The flavonoid luteolin increases the resistance of normal, but not malignant keratinocytes, against UVB-induced apoptosis.

Adequate protection of skin against the carcinogenic effects of UVB irradiation is essential. Flavonoids may have a conspicuous role in cancer prevention because of their antioxidant, anti-inflammatory, and growth-inhibitory effects. Therefore, we tested the effects of the flavone luteolin (LUT) on selected parameters of the sunburn response in normal human keratinocytes, exposed to physiological doses of UVB. LUT attenuated UVB-induced cell death through delay and inhibition of intrinsic apoptotic signaling. Moreover, LUT not only predominantly affected the mitochondrial apoptosis pathway through its antioxidant capacity, but also changed the balance of Bcl2 (B-cell leukemia/lymphoma 2)-family members. Furthermore, LUT had inhibitory effects on the UVB-induced release of the inflammatory mediators, IL-1alpha and prostaglandin-E(2). Using different cell lines derived from squamous cell carcinomas, we showed that LUT did not increase the resistance of malignant keratinocytes to UVB. Our data suggest that LUT inhibits different aspects of the sunburn response, which results ultimately in an increased survival of normal keratinocytes, whereas the sensitivity of malignant cells to UVB remain unchanged. Hence, LUT might have value in new photoprotective applications or improve existing ones.

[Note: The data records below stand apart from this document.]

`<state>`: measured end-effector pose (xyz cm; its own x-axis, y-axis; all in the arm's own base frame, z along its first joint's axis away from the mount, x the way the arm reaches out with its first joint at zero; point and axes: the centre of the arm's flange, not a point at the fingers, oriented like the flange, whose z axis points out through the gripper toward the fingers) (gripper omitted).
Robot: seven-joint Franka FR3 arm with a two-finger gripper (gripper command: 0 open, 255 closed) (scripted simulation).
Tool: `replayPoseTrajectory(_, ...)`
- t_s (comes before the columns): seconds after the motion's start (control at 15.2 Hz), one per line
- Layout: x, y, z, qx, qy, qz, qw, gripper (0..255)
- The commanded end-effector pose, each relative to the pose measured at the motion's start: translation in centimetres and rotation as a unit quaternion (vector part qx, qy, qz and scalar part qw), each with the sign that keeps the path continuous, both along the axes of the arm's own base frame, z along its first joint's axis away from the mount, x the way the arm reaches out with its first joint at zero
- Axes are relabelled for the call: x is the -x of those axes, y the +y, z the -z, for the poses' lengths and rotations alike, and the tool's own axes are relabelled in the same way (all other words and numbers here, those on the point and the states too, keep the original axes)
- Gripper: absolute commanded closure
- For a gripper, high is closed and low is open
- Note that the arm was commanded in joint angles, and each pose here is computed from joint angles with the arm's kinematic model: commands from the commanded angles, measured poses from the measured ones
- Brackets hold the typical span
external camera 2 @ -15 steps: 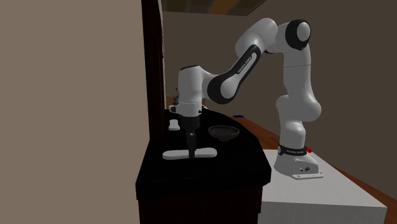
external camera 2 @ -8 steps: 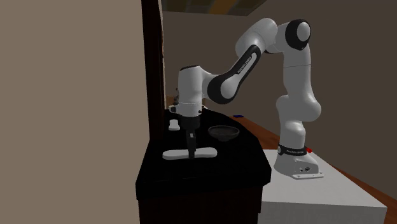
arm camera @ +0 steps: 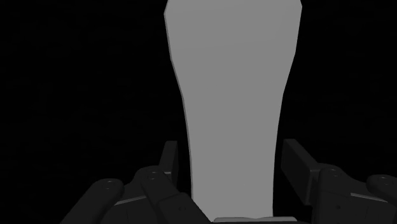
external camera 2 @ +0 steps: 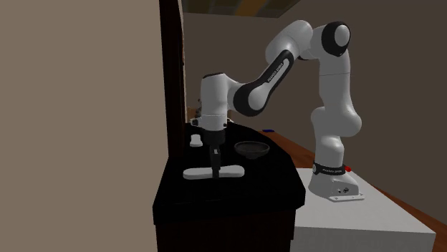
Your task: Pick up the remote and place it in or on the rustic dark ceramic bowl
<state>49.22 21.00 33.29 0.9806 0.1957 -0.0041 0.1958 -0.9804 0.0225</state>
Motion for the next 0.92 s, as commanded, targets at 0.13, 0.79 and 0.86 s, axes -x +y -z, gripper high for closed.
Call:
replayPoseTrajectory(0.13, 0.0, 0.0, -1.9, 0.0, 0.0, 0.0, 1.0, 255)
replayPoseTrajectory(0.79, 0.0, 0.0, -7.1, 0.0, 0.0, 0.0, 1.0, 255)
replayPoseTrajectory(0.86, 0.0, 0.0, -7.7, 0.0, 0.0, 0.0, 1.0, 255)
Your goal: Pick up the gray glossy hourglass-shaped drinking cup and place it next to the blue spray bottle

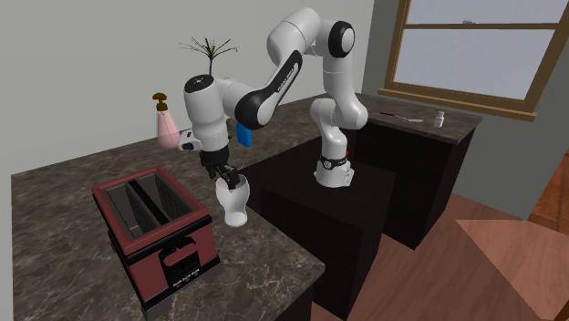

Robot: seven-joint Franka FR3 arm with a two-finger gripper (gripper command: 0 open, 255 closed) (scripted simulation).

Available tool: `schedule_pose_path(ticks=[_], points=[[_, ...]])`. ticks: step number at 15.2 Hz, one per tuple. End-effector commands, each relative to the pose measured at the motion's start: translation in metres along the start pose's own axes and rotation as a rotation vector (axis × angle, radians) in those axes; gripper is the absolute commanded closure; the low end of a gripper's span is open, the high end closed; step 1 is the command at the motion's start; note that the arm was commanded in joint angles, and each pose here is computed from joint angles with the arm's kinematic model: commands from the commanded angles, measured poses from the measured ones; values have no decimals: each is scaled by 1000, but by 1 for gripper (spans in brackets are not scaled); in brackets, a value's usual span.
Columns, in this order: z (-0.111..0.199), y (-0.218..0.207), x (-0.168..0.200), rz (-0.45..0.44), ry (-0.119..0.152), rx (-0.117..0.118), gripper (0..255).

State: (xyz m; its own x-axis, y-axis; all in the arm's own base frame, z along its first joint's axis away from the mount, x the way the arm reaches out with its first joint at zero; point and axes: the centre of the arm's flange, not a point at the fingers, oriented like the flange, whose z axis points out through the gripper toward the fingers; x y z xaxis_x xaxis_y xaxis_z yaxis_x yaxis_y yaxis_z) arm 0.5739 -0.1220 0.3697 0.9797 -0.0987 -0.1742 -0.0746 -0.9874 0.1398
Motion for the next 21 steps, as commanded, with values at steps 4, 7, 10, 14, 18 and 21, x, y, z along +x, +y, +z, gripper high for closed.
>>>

A low UVB dose, with the potential to trigger a protective p53-dependent gene program, increases the resilience of keratinocytes against future UVB insults.

One protein central in the response of human keratinocytes to ultraviolet B damage is p53. By transactivating genes involved in either cell cycle arrest or DNA repair, p53 has a leading role in the recovery from this damage. Considering this role, we wished to investigate whether the triggering of a p53-dependent gene program by repetitive ultraviolet B (UVB) exposure can induce an adaptive response in human skin cells. In particular, we examined two p53-target genes, p21/WAF1 and p53R2, with a crucial role in p53-induced cell cycle arrest and p53-induced DNA repair respectively. Exposure to a mild UVB dose was able to induce an adaptive response in human keratinocytes, leading to increased survival of cells that maintain their capacity to repair DNA damage upon exposure to apoptotic doses of UVB. Our study indicates that this adaptation response is only achieved if the interval between subsequent UVB insults allows sufficient time for the p53-induced protective gene program to be induced. Our results also demonstrate that small but quickly recurring UVB exposures are as harmful as one intense, continual exposure to UVB irradiation. Future research will be oriented toward investigating alternative ways to induce an adaptive response without pre-exposing the cells to UV.

A synthetic superoxide dismutase/catalase mimetic (EUK-134) inhibits membrane-damage-induced activation of mitogen-activated protein kinase pathways and reduces p53 accumulation in ultraviolet B-exposed primary human keratinocytes.

Salen-manganese complexes exhibit powerful superoxide dismutase and catalase activity, with pharmacologic efficacy in several oxidative-stress-associated disease models. Ultraviolet (UV) B not only induces direct DNA damage, but also generates oxidative stress. EUK-134, a salen-manganese complex, might therefore confer a direct protection against UVB-induced oxidative stress and consequently alleviate UVB-damage-induced signal transduction. We investigated the effect of EUK-134 on the UVB-induced accumulation and stabilization of the p53 protein. p53 plays a central role in the UVB response, both as sensor of UVB damage and as a mediator of a protective response. Cells treated with EUK-134 before UVB irradiation showed a significantly lower accumulation of the p53 protein in a concentration-dependent fashion. Furthermore, EUK-134 severely reduced N-terminal phosphorylation of p53. The extracellular signal-regulated kinase ERK and the stress-activated kinases JNK and p38 have been implicated in the UVB-induced N-terminal phosphorylation and accumulation of p53. Pre-treatment with EUK-134 inhibited the UVB-induced activation of these mitogen-activated protein kinase (MAPK) pathways. We hypothesize that EUK-134, by direct protection of the membrane from UVB-induced oxidative damage, reduces oxidative stress induced MAPK signaling and consequently lowers the level of p53 induction. The protection conferred by EUK-134 resulted in a significant increase in cell survival following UVB irradiation.